* _Work instructions_:
Set the listing down unchanged, minus every embedded image.

* _Dataset excerpt_:
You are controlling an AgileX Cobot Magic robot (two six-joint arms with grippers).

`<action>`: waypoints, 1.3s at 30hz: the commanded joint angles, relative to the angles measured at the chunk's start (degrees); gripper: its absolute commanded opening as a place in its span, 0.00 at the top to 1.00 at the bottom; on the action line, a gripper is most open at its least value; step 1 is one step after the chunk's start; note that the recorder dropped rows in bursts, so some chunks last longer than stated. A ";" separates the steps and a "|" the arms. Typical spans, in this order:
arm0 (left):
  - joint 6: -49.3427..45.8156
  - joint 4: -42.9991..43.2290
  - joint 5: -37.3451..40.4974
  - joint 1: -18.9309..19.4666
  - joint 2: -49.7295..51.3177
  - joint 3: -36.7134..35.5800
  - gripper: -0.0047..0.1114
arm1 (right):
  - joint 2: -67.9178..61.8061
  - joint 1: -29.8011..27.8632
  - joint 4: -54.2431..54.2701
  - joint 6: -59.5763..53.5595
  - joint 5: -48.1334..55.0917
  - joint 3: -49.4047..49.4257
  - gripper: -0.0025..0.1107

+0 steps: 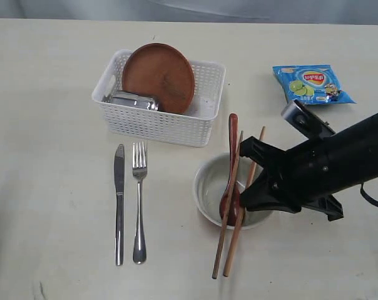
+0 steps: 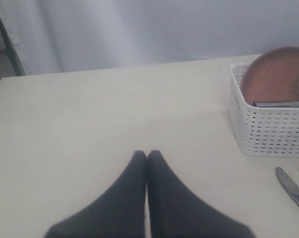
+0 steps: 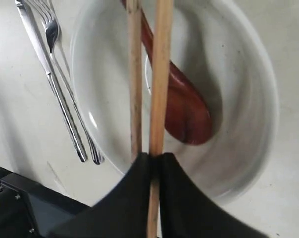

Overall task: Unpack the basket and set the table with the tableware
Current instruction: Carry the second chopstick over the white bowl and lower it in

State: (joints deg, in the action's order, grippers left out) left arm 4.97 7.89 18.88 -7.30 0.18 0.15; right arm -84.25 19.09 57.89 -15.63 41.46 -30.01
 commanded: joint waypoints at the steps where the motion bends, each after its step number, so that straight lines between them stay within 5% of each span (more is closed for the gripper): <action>1: -0.09 0.02 -0.60 -0.24 -0.18 -0.15 0.96 | 0.42 0.65 0.92 0.01 -0.40 0.04 0.98; 35: -0.09 0.02 -0.60 -0.24 -0.18 -0.15 0.96 | -4.20 0.65 -3.65 -2.01 0.61 -3.92 0.98; 39: -0.09 0.02 -0.60 -0.24 -0.18 -0.15 0.96 | -4.20 0.65 -2.88 -1.90 0.71 -3.92 0.85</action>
State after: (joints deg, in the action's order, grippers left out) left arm 4.97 7.89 18.88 -7.30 0.18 0.15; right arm -88.45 19.70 54.63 -16.65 42.30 -33.63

* _Solution for this problem_:
You are controlling an AgileX Cobot Magic robot (two six-joint arms with grippers).

`<action>`: waypoints, 1.3s at 30hz: the commanded joint angles, relative to the angles measured at the chunk's start (degrees); gripper: its absolute commanded opening as a place in its span, 0.00 at the top to 1.00 at the bottom; on the action line, a gripper is most open at its least value; step 1 is one step after the chunk's start; note that the recorder dropped rows in bursts, so some chunks last longer than stated. A ";" separates the steps and a "|" the arms. Typical spans, in this order:
arm0 (left):
  - joint 6: -49.3427..45.8156
  - joint 4: -42.9991..43.2290
  - joint 5: -37.3451..40.4974
  - joint 1: -18.9309..19.4666
  - joint 2: -49.7295..51.3177
  - joint 3: -36.7134..35.5800
  - gripper: -0.0047..0.1114
arm1 (right):
  - joint 2: -67.9178..61.8061
  - joint 1: -29.8011..27.8632
  - joint 4: -54.2431..54.2701
  - joint 6: -59.5763..53.5595
  - joint 5: -48.1334..55.0917
  - joint 3: -49.4047..49.4257
  - gripper: -0.0025..0.1107

+0 steps: 
+0 steps: 
+0 steps: 

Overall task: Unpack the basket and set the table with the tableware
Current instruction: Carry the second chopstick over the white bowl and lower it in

State: (joints deg, in the action's order, grippers left out) left arm 4.97 7.89 18.88 -7.30 0.18 0.15; right arm -84.25 19.09 57.89 -15.63 41.46 -30.01
 commanded: joint waypoints at the steps where the motion bends, each after its step number, so that straight lines between them stay within 5% of each span (more is closed for the gripper): <action>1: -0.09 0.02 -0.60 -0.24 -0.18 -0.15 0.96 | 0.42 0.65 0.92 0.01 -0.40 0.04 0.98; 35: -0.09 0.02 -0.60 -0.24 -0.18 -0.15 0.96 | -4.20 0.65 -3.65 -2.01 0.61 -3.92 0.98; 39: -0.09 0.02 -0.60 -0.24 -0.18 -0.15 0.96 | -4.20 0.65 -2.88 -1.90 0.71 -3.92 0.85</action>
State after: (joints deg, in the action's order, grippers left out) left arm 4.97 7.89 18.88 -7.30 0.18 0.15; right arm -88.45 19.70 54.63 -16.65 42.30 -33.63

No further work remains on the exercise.